§ **Aim of the task**
Below are records; please give the number of their lines that contain the string "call", and only that number.

§ **Source data**

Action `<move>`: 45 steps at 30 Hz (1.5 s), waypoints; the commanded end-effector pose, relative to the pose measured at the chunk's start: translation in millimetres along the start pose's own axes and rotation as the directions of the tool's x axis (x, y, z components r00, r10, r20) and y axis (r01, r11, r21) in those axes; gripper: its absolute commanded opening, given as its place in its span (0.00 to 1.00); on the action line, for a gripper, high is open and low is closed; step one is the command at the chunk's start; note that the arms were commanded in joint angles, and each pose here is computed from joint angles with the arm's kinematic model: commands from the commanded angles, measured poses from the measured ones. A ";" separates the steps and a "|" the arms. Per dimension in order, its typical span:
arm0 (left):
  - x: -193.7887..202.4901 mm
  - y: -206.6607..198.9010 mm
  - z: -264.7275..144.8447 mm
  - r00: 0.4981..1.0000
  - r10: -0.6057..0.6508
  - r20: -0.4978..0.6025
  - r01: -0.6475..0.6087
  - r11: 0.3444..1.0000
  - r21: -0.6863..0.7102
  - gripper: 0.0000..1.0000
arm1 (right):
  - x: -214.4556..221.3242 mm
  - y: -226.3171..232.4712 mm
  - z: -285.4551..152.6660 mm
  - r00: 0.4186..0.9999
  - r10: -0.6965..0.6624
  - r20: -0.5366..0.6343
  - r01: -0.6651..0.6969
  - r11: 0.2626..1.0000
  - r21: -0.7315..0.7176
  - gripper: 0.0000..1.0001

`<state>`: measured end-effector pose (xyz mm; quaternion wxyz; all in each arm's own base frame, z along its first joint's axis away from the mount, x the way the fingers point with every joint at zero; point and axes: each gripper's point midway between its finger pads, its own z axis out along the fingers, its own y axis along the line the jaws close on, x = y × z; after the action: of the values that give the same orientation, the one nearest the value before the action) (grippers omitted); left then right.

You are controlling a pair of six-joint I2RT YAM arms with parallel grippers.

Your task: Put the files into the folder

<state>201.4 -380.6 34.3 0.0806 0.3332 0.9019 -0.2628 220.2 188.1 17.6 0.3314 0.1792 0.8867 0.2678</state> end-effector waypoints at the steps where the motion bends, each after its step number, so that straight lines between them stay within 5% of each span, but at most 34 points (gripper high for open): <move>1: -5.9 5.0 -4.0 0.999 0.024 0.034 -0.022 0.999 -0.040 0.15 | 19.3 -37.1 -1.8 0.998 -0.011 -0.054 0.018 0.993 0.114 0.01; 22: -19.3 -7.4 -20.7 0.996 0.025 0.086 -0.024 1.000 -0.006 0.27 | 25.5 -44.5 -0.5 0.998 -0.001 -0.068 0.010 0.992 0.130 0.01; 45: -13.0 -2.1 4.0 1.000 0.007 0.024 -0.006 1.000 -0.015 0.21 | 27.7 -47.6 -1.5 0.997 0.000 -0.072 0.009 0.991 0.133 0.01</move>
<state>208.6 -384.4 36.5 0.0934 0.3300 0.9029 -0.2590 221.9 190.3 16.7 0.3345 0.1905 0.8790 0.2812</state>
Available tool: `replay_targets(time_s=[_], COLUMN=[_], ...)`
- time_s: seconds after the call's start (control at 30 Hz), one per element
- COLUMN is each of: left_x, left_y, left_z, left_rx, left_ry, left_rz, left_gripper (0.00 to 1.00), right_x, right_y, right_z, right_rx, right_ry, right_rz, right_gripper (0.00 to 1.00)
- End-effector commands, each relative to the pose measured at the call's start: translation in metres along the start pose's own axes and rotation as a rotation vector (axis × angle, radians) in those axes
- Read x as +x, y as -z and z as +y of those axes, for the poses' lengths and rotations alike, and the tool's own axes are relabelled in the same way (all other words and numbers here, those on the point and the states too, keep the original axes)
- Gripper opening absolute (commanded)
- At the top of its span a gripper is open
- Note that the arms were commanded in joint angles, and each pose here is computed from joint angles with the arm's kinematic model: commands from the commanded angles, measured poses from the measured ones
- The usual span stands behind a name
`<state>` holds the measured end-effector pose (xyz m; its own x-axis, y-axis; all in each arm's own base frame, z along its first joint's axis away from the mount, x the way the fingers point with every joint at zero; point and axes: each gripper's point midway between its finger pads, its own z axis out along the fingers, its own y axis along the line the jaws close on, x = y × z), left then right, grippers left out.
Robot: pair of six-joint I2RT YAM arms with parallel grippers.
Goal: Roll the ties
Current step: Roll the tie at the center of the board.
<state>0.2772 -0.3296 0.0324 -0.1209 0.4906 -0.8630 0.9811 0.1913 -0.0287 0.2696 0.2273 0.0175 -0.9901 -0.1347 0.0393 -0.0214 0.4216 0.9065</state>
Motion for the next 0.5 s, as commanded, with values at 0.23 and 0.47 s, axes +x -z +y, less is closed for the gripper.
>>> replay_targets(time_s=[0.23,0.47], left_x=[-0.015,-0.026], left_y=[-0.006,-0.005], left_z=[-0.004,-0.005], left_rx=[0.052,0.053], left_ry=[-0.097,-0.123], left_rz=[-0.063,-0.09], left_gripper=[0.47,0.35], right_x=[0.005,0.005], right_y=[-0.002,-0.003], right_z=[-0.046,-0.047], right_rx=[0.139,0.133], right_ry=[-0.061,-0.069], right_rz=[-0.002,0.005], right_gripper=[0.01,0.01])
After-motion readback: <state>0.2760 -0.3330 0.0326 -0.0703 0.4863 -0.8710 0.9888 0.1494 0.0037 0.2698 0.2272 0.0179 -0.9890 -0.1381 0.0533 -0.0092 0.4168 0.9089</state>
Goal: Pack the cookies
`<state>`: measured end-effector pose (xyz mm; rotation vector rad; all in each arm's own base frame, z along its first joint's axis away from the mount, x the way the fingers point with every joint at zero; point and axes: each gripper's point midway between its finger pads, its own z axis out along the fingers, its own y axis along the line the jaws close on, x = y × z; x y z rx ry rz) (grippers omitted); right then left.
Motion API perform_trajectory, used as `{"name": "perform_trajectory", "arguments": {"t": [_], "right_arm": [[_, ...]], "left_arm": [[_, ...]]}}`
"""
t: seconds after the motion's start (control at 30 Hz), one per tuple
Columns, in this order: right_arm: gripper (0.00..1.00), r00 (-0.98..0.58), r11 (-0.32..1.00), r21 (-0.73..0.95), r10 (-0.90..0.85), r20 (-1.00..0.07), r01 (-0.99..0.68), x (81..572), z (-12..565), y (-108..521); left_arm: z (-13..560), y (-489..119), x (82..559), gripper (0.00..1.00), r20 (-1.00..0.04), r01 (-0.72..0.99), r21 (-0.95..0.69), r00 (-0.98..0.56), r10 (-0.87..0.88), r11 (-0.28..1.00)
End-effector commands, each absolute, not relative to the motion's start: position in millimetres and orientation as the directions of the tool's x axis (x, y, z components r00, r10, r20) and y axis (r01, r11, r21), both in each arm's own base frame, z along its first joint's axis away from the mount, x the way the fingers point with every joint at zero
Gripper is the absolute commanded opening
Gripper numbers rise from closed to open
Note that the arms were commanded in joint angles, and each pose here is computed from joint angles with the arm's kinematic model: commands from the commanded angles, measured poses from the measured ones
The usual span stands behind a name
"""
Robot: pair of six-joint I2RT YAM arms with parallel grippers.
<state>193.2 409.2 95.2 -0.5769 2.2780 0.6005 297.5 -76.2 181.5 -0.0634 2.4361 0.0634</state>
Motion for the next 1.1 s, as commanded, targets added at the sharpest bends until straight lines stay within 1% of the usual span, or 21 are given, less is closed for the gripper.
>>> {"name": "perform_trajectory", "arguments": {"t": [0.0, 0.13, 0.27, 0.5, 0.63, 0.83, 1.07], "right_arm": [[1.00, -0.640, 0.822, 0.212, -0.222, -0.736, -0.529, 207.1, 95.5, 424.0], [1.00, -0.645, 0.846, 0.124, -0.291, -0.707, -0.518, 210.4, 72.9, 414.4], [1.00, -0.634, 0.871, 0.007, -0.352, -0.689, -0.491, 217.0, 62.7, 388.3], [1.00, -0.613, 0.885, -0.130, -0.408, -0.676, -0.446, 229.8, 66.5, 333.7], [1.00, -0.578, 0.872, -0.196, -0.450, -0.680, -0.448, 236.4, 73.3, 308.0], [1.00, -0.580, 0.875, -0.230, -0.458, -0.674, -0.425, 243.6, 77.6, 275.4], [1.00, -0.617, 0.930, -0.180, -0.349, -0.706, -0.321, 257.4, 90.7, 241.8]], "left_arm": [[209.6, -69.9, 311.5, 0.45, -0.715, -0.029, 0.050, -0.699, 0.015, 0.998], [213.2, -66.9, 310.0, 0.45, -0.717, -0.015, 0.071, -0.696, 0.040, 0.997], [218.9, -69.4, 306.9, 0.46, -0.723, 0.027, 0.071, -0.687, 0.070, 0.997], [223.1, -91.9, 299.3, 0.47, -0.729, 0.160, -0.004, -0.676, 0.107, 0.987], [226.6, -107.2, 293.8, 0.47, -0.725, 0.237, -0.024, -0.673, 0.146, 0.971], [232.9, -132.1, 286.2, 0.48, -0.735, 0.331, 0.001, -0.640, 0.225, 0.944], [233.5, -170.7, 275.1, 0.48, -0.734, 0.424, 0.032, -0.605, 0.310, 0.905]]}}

§ **Exercise answer**
2